This weekend, we had our fourth annual DataFest event at UCLA. DataFest is a weekend-long data hackathon, where we give students an interesting dataset, plenty of snacks, and a space to work, and they try to come up with insights. This was the third year I attended, and it seems to just get bigger and better every time. We had about 140 undergraduates from all around Southern California this year. Groups came from UCLA, USC, Cal Poly SLO, UC Riverside, and Pomona College. Our data sponsor was GridPoint, an energy-management company. They provide a service that is similar to the Nest (my simplistic interpretation), and they gave us tons of data for the students to analyze. I signed an NDA, so I shouldn’t be very specific about the contents of their proprietary dataset, but students were able to find tons of cool insights.
My personal favorite project (and Best Visualization prize winner) was a group who found and analyzed a trend in misusing AC, which they defined as running the air conditioner when outside temperatures were below some cutoff, I believe 60 degrees. Really, all the projects were fantastic.
As a graduate student “consultant” at DataFest, my responsibility was to float around and help the contestants. Since most of the UCLA participants have had me as a TA in a class where we’re using R, I got a lot of programming questions. Invariably, when students were really stuck on something it was a hard problem (which was bad for me looking like a superhero, but means that our students are getting the hang of R!).
During the weekend, I realized that I was repping Hadley Wickham’s packages even harder than usual. For example, students kept coming to me with incredibly hairy code, filled with multiple
for loops using explicit indices and making matches over many factor levels, asking for help debugging why it wasn’t doing what they wanted. Although I would attempt to talk through their code with them, it was usually beyond me getting up to speed quickly enough to catch what was probably a small typo somewhere. Instead, I constantly suggested plyr, and actually became pretty good at it over the weekend.

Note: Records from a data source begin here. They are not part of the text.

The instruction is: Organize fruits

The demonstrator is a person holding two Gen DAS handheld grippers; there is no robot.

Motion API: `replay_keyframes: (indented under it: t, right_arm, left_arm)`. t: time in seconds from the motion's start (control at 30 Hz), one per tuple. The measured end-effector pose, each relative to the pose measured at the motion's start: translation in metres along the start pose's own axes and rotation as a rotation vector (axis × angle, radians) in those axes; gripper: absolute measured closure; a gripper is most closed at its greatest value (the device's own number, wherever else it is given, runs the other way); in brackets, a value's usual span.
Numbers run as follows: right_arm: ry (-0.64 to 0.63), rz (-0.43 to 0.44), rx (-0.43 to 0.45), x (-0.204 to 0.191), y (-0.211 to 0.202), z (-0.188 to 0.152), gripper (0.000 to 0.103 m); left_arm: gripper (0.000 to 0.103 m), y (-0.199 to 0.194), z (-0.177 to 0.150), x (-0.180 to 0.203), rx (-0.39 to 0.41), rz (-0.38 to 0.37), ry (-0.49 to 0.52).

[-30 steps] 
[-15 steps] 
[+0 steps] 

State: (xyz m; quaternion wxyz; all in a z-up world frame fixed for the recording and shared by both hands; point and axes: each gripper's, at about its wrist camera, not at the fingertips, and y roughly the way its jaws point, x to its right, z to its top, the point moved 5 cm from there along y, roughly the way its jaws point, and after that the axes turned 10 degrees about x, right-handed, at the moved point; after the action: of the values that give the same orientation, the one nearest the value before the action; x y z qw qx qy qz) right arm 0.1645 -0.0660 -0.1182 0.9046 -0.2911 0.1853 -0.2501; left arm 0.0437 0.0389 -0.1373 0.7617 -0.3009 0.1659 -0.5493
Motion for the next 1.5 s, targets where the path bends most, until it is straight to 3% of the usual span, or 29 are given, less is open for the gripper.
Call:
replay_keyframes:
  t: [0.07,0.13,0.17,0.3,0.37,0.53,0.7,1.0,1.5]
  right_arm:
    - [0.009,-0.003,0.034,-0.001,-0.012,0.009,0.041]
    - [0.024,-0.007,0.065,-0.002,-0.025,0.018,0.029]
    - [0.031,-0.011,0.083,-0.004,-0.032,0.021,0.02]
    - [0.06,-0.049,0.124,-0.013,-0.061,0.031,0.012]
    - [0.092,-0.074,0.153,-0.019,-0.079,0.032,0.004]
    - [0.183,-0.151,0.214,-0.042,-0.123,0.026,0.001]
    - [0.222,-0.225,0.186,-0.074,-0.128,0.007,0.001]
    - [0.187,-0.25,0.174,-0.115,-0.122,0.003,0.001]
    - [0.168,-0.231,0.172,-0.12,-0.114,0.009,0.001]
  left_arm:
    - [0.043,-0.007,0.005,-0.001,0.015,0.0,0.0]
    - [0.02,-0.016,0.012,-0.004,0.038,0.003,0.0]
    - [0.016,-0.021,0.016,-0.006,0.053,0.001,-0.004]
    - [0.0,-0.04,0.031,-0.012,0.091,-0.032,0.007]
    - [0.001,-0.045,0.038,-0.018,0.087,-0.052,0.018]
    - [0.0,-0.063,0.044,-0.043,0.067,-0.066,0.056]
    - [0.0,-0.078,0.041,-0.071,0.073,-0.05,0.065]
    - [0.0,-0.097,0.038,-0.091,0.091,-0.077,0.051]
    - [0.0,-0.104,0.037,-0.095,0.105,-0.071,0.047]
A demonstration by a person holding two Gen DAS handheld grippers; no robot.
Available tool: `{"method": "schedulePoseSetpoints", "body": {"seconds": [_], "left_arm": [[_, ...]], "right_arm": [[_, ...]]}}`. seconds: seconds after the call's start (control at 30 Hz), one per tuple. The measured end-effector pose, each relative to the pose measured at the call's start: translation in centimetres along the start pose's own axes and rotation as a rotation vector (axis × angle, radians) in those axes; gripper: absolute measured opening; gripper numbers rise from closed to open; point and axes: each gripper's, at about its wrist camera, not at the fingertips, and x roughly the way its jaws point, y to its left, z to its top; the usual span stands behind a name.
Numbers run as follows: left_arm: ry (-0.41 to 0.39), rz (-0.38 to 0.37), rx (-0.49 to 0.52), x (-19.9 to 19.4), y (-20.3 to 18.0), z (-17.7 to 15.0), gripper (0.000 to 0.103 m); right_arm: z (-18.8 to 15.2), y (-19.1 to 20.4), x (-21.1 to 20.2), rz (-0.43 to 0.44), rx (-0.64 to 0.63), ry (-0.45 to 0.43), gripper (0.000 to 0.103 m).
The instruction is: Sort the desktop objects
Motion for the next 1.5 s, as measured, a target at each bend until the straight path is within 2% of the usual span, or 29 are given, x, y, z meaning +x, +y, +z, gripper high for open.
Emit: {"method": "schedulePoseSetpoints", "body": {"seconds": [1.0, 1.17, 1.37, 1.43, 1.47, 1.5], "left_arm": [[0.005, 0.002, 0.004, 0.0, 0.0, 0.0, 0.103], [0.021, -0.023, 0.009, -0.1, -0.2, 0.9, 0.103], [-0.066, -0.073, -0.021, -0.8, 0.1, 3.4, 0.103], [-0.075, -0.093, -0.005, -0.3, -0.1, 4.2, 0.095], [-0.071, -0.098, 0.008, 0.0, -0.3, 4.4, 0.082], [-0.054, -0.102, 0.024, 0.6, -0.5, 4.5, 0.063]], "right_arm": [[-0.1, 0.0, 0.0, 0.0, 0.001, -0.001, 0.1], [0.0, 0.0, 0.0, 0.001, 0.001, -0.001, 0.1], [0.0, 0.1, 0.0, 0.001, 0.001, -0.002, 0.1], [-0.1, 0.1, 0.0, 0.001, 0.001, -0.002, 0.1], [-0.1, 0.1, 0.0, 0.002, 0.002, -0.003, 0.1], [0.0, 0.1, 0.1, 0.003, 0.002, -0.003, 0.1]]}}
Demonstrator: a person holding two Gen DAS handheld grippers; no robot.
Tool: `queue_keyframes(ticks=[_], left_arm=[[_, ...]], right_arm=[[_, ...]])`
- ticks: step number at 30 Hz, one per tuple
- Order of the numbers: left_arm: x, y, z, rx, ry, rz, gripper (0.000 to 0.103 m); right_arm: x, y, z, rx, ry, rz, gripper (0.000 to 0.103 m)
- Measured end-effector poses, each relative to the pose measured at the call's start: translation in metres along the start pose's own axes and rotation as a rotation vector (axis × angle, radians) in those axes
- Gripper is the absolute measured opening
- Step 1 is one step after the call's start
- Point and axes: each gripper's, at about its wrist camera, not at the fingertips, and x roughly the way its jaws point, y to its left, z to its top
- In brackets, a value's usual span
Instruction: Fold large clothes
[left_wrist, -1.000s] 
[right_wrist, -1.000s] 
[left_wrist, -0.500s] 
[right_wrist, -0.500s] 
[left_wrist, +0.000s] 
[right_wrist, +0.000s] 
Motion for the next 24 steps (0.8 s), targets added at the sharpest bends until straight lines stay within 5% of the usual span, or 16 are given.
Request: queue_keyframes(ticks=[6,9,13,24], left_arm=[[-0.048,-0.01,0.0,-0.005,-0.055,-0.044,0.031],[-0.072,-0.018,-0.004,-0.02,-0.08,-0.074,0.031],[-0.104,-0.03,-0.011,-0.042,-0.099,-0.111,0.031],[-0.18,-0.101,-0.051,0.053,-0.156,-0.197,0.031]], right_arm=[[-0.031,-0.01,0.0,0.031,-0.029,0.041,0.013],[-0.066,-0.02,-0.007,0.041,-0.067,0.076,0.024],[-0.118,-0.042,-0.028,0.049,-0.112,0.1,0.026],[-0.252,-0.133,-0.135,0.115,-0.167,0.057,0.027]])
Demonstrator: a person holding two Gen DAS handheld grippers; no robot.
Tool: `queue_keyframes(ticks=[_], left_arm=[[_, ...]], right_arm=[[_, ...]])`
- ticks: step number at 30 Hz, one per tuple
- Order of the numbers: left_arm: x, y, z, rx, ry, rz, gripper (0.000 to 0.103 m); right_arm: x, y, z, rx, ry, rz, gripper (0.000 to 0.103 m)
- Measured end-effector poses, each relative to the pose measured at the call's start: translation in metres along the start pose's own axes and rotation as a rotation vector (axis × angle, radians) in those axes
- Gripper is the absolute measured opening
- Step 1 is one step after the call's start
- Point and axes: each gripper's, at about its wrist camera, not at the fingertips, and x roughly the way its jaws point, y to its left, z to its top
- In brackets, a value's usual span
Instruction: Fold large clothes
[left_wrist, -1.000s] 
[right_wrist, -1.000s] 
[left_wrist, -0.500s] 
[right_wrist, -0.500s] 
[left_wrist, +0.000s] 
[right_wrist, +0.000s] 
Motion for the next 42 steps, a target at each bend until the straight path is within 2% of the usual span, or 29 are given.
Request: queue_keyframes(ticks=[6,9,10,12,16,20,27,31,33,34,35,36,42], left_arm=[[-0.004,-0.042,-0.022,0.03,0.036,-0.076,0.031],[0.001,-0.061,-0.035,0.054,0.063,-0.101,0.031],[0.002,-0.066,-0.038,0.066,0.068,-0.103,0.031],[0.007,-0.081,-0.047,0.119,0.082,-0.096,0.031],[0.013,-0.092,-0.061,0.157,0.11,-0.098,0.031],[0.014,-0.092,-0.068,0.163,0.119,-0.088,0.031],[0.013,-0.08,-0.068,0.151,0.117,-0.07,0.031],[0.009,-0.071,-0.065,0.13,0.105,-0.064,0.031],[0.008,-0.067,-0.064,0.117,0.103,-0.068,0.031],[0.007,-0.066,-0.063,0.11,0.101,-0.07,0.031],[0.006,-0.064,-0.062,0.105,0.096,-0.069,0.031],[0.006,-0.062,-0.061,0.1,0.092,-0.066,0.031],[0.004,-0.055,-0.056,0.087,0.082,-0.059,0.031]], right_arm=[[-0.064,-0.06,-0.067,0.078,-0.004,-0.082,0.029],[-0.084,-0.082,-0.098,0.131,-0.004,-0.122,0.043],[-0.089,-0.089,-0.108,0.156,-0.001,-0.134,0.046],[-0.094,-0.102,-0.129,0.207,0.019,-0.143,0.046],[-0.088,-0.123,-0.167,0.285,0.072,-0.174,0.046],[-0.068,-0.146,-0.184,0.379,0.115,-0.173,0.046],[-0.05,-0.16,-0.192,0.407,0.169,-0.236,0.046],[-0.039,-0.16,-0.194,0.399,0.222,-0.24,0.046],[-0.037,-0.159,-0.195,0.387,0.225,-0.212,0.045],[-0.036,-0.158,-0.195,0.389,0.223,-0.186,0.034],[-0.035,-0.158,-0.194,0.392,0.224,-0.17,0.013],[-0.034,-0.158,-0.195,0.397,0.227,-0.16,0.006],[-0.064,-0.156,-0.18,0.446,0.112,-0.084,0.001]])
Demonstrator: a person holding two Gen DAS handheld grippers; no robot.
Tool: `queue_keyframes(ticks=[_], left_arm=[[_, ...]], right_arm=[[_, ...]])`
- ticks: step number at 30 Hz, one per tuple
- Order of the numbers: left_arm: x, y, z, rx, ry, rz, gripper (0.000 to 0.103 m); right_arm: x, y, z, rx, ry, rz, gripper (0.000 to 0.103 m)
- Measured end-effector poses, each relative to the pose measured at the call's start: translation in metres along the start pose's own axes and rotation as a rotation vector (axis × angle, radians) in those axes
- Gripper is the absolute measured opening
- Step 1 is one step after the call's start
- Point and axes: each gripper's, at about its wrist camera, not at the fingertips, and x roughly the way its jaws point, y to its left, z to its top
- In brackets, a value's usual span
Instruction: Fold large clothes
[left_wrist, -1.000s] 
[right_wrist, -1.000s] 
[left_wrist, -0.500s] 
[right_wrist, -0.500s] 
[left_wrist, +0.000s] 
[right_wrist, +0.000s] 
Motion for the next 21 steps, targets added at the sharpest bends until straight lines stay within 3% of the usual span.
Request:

ddply() is such a heavy-hitter! There were definitely a few “whoa”s from students who hadn’t seen the power of plyr before. Most of my students already know ggplot2, but they haven’t gone beyond the basic geoms. I helped another group use
geom_polygon() to show an additional layer of data in their plot. Finally, the data was all time stamped, and although the base R functions like
as.POSIX() would work, I saw a lot of code trying to make character matches to pull months or years from the data. lubridate to the rescue!
In fact, I must have a standard line on Hadley, because at one point a group of students called me over to join a conversation with some of our sponsors from Summit Consulting. “Amelia, what do you think about Hadley Wickham?” they asked. “He’s great!” I said. “He writes all the best packages!” This got a big laugh, to the point that I think they’d made a bet on what I’d say.
RStudio was a generous sponsor of the event, but I think next year they should send some visitors! At the very least, we need to bring back our mini-seminar series during DataFest, and do demos of some of these useful packages.
For more on DataFest, check out our twitter (and the hashtag #datafest), as well as this great article from FiveThirtyEight. The article mentions that there were three other DataFests this year, at Duke, the Five Colleges and Princeton. Next year, we’re hoping to go even more national, with support from the American Statistical Association. I can’t wait to see where it goes in the future!